• _PROBLEM STATEMENT_:
Begin at the line containing "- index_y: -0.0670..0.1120" in the data below and go on through the line containing "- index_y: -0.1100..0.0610", repeating each line exactly; include both ends and no other line.

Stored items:
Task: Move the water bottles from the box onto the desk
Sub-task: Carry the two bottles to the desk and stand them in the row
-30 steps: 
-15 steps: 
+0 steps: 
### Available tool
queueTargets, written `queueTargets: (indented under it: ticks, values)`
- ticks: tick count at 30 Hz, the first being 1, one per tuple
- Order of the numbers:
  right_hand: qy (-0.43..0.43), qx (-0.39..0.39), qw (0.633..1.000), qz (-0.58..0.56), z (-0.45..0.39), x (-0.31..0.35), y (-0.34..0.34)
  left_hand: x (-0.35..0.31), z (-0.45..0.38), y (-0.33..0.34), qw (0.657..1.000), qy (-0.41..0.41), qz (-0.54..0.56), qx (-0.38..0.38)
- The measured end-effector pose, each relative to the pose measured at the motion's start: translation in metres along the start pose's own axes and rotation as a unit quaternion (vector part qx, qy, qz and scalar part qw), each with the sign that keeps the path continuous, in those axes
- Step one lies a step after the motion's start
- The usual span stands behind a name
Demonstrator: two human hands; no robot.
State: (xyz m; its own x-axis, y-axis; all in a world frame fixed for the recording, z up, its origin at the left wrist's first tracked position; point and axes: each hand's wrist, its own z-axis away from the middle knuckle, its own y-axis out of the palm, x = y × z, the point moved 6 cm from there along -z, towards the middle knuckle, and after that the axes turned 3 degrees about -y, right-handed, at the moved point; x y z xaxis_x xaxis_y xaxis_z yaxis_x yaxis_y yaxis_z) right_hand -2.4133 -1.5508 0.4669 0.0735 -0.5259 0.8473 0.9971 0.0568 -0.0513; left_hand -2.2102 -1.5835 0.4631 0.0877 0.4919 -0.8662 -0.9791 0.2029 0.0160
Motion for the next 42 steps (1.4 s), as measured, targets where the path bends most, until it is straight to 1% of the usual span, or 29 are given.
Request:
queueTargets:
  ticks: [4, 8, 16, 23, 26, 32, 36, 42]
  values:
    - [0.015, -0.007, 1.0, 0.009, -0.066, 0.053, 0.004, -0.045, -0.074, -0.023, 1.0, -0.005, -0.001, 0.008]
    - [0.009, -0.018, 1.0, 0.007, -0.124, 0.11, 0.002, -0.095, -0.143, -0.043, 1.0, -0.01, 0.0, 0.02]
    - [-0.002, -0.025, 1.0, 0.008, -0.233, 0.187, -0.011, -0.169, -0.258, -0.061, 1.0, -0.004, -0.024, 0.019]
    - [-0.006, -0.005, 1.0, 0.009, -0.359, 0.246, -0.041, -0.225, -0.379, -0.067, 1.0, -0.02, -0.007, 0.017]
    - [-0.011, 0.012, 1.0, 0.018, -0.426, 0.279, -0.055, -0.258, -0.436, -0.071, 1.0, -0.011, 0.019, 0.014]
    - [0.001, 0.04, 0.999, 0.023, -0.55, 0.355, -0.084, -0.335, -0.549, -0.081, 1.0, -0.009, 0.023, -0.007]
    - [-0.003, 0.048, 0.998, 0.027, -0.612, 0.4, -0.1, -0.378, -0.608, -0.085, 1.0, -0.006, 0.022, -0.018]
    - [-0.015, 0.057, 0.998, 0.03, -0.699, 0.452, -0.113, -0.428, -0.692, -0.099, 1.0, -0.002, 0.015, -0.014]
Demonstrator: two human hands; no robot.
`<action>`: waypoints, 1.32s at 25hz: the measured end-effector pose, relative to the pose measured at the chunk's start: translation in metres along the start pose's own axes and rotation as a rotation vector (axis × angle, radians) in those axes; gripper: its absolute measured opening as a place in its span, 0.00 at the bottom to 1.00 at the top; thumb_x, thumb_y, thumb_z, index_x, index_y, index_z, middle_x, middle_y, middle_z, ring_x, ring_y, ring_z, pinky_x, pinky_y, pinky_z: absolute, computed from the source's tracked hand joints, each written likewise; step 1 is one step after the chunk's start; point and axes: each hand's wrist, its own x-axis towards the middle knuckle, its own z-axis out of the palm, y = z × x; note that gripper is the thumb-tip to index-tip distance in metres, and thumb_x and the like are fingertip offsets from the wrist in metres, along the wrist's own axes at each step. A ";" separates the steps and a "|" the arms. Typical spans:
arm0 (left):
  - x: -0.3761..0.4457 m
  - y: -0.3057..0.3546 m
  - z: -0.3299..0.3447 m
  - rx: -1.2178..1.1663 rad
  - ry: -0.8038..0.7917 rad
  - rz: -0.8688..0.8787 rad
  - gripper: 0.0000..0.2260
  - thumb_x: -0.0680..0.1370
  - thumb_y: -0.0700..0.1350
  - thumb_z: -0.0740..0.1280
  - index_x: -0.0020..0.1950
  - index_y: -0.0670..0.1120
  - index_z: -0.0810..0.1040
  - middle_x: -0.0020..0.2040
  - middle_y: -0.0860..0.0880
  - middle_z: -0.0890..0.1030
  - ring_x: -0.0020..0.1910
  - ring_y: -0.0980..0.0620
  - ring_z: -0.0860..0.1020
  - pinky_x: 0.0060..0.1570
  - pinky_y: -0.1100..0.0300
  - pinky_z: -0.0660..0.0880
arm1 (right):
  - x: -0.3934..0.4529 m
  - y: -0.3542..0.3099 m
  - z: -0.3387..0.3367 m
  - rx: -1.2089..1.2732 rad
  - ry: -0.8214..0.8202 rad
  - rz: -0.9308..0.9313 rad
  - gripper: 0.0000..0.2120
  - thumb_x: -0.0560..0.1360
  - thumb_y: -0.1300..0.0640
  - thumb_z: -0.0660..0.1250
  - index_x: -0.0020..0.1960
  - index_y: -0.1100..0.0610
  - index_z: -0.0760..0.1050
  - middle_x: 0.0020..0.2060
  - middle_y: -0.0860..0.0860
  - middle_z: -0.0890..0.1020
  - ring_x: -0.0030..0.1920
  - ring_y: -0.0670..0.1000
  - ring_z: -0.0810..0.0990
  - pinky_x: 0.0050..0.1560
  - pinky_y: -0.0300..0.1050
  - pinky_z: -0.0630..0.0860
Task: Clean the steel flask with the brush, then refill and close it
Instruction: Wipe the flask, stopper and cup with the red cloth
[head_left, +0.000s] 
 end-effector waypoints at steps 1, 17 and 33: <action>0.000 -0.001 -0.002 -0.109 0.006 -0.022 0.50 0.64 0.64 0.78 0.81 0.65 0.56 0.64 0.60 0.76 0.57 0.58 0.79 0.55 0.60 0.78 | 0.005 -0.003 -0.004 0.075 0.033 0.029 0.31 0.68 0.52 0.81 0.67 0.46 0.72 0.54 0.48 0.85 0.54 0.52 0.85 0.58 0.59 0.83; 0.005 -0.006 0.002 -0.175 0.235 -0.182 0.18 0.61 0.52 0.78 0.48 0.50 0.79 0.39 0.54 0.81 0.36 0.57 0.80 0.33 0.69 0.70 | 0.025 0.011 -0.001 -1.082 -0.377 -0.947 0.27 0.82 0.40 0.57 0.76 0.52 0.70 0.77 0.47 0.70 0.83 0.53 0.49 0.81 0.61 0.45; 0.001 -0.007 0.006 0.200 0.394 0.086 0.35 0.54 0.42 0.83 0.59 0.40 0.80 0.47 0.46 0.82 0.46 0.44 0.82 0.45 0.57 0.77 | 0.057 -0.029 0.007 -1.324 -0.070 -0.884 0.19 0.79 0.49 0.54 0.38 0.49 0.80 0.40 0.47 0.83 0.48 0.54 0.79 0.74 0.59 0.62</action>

• _FINISHED EXERCISE_:
  - index_y: -0.0670..0.1120
  - index_z: -0.0810..0.1040
  - middle_x: -0.0020..0.2040
  - middle_y: -0.0860..0.0880
  - middle_z: -0.0890..0.1030
  - ring_x: -0.0020..0.1910
  - ring_y: -0.0980..0.0620
  - ring_z: -0.0860..0.1020
  - pinky_x: 0.0060..0.1570
  - pinky_y: -0.1100..0.0300
  - pinky_z: -0.0660..0.0880
arm1 (right):
  - x: -0.3934..0.4529 m
  - y: -0.3542..0.3099 m
  - z: -0.3387..0.3367 m
  - rx: -1.2089..1.2732 rad
  - ry: -0.8214..0.8202 rad
  - rz: -0.9308..0.9313 rad
  - gripper: 0.0000..0.2120
  - thumb_x: -0.0560..0.1360
  - thumb_y: -0.1300..0.0640
  - thumb_z: -0.0660..0.1250
  - index_x: -0.0020..0.1960
  - index_y: -0.1100..0.0610

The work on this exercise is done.